ZARA: What?!!!, I'm staring at him (She said to Herself and remembered that she indeed had been staring at that boy often, Clearing her thoughts in her head she looked at Draco and sighed.) Look, (sighs again) my dear baby brother you are more talented than him but behaving like a idiot there is utter nonsense.
DRACO: I know Zara. Wait.....
(Shouts in rage after Realizing Zara's words )
qu'est-ce que tu veux dire par bébé c'est clairement Moi qui suis né le premier ?? (what the hell do you mean by baby it was me who was born first).
ZARA: So.
DRACO: Je suis l'aîné (I'm the eldest)
ZARA: Only 3 minutes different. Humph (Zara and Draco looked at each other in cold glare and suddenly laughed.)

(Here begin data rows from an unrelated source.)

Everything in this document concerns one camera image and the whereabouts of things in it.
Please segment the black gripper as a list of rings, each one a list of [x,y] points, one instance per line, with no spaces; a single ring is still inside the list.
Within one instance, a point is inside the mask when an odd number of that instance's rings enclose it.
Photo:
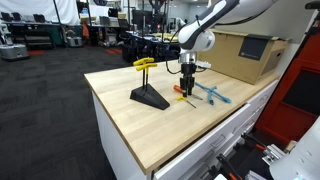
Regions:
[[[195,73],[195,70],[196,70],[195,64],[181,65],[181,73],[183,74],[183,76],[180,78],[180,87],[182,89],[183,97],[192,95],[192,89],[194,85],[193,74]]]

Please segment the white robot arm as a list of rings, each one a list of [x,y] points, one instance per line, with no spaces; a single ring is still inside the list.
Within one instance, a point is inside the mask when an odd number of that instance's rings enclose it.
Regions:
[[[248,19],[261,14],[278,0],[217,0],[197,16],[196,20],[186,24],[178,33],[181,64],[180,87],[183,96],[192,94],[196,69],[196,53],[208,51],[215,43],[211,28],[223,20],[236,18]]]

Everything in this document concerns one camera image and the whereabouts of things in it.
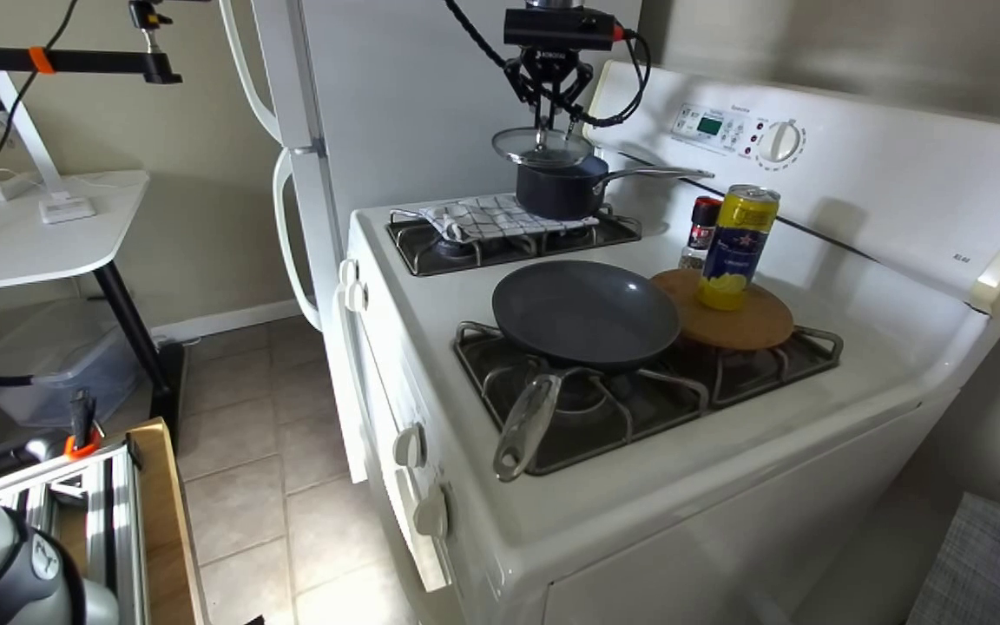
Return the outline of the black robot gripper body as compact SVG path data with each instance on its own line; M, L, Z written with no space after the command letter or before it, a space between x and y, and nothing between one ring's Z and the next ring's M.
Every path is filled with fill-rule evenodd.
M504 42L517 54L504 61L504 73L520 98L575 98L594 78L584 53L608 53L620 37L626 29L603 9L575 3L510 6Z

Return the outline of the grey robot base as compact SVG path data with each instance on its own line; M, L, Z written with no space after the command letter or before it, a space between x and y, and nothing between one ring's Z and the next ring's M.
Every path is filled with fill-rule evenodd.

PANSY: Can anyone explain what's happening?
DRACO: Nothing Pansy, we just discussing who was born first.
ZARA: Yeah, and it was Furet who was born first.
(Pansy, Theo, and Blasie were speechless for a second and laughed. Maratha and Astoria were confused.)
THEO: Di....did you just call him a ferret?
(asked as he laughed.)
ZARA: Duh, I'm serious if you try animagious Draco you will be a Ferret.
(Draco was red as a tomato as Maratha, Astoria also laughed as they understood. Before Draco could say anything a distant yell was heard and the group turned their attention towards the fifth and seventh-year Slytherins who were wearing Gryffindors uniforms.)